> YOUR INSTRUCTIONS: Hunt through the entries for the word "wrist" and copy each line in which it appears.

(Beginning of EXTRACTED ENTRIES)

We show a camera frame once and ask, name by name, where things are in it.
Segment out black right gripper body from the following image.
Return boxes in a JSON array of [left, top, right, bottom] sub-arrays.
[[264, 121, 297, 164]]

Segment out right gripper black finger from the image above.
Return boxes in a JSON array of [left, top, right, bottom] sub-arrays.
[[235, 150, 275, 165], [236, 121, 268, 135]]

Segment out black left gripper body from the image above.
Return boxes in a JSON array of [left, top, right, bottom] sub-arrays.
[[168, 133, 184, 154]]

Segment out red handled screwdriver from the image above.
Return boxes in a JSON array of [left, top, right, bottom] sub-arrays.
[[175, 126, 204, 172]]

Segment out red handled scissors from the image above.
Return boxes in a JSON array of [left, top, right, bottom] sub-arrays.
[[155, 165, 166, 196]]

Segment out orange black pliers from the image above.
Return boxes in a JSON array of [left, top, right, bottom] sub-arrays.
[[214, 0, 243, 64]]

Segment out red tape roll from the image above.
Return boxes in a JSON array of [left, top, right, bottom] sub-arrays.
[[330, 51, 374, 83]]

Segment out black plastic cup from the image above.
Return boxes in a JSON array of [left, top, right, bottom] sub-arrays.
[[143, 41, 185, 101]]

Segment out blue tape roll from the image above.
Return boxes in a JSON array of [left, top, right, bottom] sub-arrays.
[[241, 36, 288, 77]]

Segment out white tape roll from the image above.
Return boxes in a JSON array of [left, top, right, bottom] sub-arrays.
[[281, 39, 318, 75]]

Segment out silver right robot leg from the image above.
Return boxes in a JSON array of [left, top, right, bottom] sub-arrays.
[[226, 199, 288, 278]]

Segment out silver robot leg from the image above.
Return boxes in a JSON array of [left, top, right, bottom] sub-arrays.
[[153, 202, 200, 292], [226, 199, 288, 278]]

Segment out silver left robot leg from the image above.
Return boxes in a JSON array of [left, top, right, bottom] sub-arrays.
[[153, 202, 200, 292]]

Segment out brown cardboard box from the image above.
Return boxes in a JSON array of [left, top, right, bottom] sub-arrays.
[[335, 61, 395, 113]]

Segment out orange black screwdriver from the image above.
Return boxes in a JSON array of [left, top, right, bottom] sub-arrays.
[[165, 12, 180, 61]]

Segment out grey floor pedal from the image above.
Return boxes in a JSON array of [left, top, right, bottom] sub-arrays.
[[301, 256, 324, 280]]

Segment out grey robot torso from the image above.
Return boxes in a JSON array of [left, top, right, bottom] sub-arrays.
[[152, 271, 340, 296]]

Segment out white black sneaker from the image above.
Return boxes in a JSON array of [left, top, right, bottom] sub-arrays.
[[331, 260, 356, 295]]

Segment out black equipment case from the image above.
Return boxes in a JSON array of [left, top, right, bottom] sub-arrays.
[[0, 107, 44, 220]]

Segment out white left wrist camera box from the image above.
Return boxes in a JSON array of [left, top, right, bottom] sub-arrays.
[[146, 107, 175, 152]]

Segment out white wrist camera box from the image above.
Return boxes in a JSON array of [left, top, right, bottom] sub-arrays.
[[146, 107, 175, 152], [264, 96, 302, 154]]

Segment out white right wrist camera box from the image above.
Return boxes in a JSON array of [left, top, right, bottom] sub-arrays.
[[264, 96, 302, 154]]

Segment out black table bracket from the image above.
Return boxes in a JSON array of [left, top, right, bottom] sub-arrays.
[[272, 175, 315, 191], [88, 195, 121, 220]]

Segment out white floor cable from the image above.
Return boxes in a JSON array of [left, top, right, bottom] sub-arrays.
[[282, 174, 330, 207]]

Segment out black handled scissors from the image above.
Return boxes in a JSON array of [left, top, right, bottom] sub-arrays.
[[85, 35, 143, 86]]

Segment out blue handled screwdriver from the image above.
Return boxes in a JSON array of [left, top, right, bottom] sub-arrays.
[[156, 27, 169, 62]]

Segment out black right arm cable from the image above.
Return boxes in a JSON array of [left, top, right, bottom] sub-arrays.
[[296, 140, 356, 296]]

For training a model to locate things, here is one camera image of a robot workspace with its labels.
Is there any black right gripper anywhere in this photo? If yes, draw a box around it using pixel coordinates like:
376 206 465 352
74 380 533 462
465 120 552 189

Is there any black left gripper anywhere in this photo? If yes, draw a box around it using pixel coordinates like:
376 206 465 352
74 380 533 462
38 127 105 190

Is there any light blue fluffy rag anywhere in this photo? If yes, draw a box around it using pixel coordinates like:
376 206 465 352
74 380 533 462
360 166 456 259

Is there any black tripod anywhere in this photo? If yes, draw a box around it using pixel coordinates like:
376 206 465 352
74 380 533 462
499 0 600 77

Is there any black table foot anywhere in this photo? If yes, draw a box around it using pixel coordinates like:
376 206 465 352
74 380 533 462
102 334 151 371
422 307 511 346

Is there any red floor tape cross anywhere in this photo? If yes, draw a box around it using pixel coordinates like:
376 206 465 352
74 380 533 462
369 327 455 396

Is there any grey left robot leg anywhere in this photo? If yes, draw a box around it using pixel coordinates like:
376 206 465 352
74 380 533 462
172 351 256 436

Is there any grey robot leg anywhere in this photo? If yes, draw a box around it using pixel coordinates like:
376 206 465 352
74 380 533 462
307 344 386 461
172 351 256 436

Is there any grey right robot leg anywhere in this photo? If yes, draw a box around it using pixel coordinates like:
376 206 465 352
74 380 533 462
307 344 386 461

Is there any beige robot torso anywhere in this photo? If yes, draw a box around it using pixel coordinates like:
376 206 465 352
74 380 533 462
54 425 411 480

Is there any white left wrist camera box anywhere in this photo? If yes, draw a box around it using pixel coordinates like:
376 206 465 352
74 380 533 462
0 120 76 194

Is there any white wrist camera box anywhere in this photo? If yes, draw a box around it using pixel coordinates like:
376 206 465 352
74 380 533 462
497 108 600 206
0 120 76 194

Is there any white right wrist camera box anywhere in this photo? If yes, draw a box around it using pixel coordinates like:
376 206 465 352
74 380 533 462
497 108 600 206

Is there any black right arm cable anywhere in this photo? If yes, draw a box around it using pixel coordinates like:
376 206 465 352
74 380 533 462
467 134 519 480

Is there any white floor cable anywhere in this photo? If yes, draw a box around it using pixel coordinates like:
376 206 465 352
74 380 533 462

(End of EXTRACTED ENTRIES)

> REPLY TO THE EXERCISE:
Segment out white left wrist camera box from the image above.
Segment out white wrist camera box from the image above.
Segment out white right wrist camera box from the image above.
Is there any white left wrist camera box anywhere in this photo? If yes, draw a box around it using pixel coordinates like:
Is there any white wrist camera box anywhere in this photo? If yes, draw a box around it using pixel coordinates like:
Is there any white right wrist camera box anywhere in this photo? If yes, draw a box around it using pixel coordinates like:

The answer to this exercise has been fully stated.